1897 United States gubernatorial elections

5 governorships
|  | Majority party | Minority party |
| Party | Republican | Democratic |
| Seats before | 24 | 16 |
| Seats after | 24 | 16 |
| Seat change | Steady | Steady |
| Seats up | 4 | 1 |
| Seats won | 4 | 1 |
|  | Third party | Fourth party |
| Party | Populist | Silver |
| Seats before | 4 | 1 |
| Seats after | 4 | 1 |
| Seat change | Steady | Steady |
| Seats up | 0 | 0 |
| Seats won | 0 | 0 |
- Democratic gain Democratic hold Republican gain Republican hold

= 1897 United States gubernatorial elections =

United States gubernatorial elections were held in 1897, in five states.

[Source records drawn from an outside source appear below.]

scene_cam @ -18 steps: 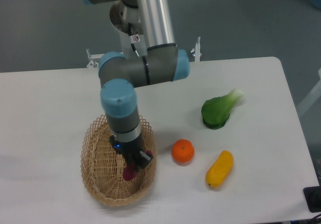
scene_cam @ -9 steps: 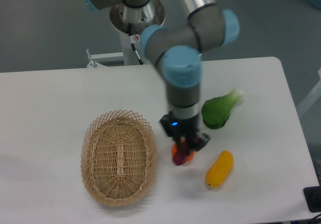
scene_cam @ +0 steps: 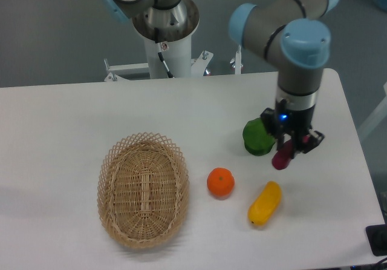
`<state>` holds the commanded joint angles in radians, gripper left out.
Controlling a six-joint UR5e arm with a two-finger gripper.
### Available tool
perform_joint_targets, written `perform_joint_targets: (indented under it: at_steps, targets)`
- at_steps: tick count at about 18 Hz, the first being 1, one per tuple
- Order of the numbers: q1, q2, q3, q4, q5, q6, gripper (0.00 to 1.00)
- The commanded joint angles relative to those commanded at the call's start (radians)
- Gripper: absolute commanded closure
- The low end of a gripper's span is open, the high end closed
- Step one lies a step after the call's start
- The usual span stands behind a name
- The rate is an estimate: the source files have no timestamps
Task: Pick up the sweet potato from the basket
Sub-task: 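Carry the held sweet potato over beside the bok choy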
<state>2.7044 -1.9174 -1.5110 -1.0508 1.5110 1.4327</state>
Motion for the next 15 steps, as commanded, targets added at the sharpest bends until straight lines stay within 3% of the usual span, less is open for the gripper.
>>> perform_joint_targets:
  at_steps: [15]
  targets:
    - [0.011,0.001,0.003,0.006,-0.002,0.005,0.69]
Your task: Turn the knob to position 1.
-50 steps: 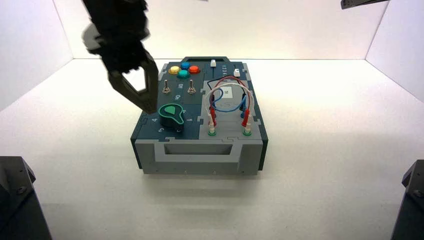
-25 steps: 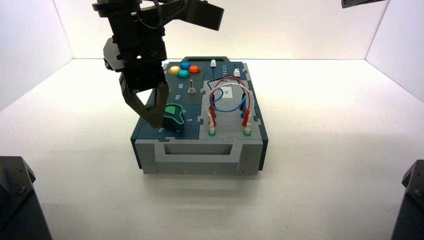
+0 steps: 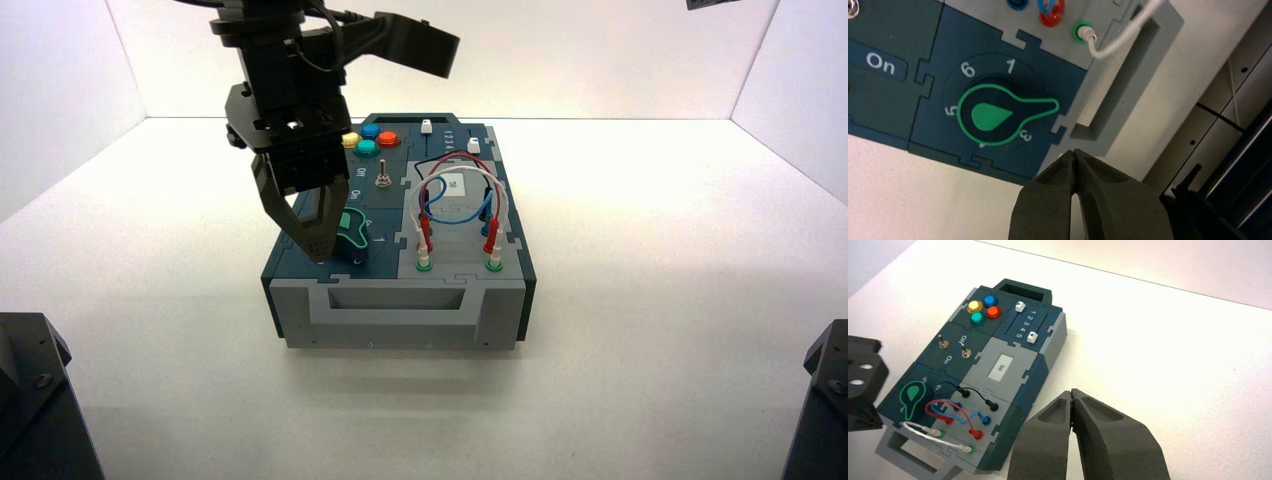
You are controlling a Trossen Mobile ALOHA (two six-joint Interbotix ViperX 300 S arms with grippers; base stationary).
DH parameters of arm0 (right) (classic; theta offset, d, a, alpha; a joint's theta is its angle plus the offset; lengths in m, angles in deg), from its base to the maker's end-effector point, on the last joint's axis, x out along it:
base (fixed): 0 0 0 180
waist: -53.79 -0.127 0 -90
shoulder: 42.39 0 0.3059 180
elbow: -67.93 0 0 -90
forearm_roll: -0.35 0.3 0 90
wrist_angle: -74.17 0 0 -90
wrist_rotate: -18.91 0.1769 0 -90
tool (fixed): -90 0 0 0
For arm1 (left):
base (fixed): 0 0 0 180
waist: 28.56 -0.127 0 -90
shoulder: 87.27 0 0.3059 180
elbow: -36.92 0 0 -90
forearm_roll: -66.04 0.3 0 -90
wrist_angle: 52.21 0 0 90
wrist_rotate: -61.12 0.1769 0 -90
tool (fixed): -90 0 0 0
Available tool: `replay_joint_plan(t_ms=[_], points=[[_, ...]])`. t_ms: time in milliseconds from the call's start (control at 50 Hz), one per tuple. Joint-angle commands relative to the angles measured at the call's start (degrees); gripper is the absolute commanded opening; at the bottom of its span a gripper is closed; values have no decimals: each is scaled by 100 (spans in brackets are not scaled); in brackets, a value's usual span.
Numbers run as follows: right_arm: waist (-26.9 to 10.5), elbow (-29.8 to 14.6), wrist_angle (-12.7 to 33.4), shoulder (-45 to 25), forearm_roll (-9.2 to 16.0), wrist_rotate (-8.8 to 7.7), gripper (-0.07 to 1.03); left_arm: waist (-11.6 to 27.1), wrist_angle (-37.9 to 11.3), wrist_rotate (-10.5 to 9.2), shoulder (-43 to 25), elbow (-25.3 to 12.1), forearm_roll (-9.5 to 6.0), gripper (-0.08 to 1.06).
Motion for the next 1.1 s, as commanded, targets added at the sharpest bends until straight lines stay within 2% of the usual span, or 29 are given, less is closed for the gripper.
replay_joint_plan(t_ms=[20,240,660,740,1100], points=[[35,-141,-35,-18,9,26,-2,35,26,18,-53,-325,18,-3],[35,-132,-35,-18,9,26,-2,26,123,26,-237,-554,26,-3],[35,-132,-62,-18,9,18,-2,35,53,44,-272,-431,26,-3],[35,-132,-62,-18,0,18,-2,26,35,44,-255,-448,79,-3],[35,-132,-62,-18,0,26,-2,26,35,88,-334,-457,123,-3]])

Virginia holds its gubernatorial elections in odd numbered years, every 4 years, following the United States presidential election year. Massachusetts and Rhode Island at this time held gubernatorial elections every year. They would abandon this practice in 1920 and 1912, respectively. Iowa and Ohio at this time held gubernatorial elections in every odd numbered year.

== Results ==

| State | Incumbent | Party | Status | Opposing candidates |
|---|---|---|---|---|
| Iowa | Francis M. Drake | Republican | Retired, Republican victory | Leslie M. Shaw (Republican) 51.27% Frederick Edward White (Democratic) 44.46% S. P. Leland (Prohibition) 1.88% Charles A. Lloyd (Midroad-Populist) 1.21% John Cliggett (National Democratic) 0.98% M. J. Kremer (Socialist Labor) 0.20% |
| Massachusetts | Roger Wolcott | Republican | Re-elected, 61.19% | George F. Williams (Democratic) 29.49% William Everett (National Democratic) 5.14% Thomas C. Brophy (Socialist Labor) 2.34% John A. Bascom (Prohibition) 1.83% Scattering 0.01% |
| Ohio | Asa S. Bushnell | Republican | Re-elected, 50.28% | Horace L. Chapman (Democratic) 46.99% John C. Holiday (Prohibition) 0.88% Jacob S. Coxey Sr. (Populist) 0.73% William Watkins (Socialist Labor) 0.50% John Richardson (Liberty) 0.36% Julius Dexter (National Democratic) 0.19% Samuel J. Lewis (Negro Protection) 0.06% |
| Rhode Island (held, 7 April 1897) | Charles W. Lippitt | Republican | Retired, Republican victory | Elisha Dyer Jr. (Republican) 58.11% Daniel T. Church (Democratic) 32.69% Thomas H. Peabody (Prohibition) 5.01% Franklin E. Burton (Socialist Labor) 3.31% John H. Larry (National Liberty) 0.88% |
| Virginia | Charles Triplett O'Ferrall | Democratic | Term-limited, Democratic victory | James Hoge Tyler (Democratic) 64.43% Patrick H. McCaull (Republican) 33.40% L. A. Cutler (Prohibition) 1.61% John J. Quantz (Socialist Labor) 0.31% James Seldon Cowden (Independent) 0.24% |

== Bibliography ==
- Glashan, Roy R. (1979). "American Governors and Gubernatorial Elections, 1775-1978"
- "Gubernatorial Elections, 1787-1997" (1998)
- Dubin, Michael J. (2014). "United States Gubernatorial Elections, 1861-1911: The Official Results by State and County"
- "The World Almanac and Encyclopedia, 1898" (1898)
- Rhoades, Henry Eckford (1898). "The Tribune Almanac for 1898"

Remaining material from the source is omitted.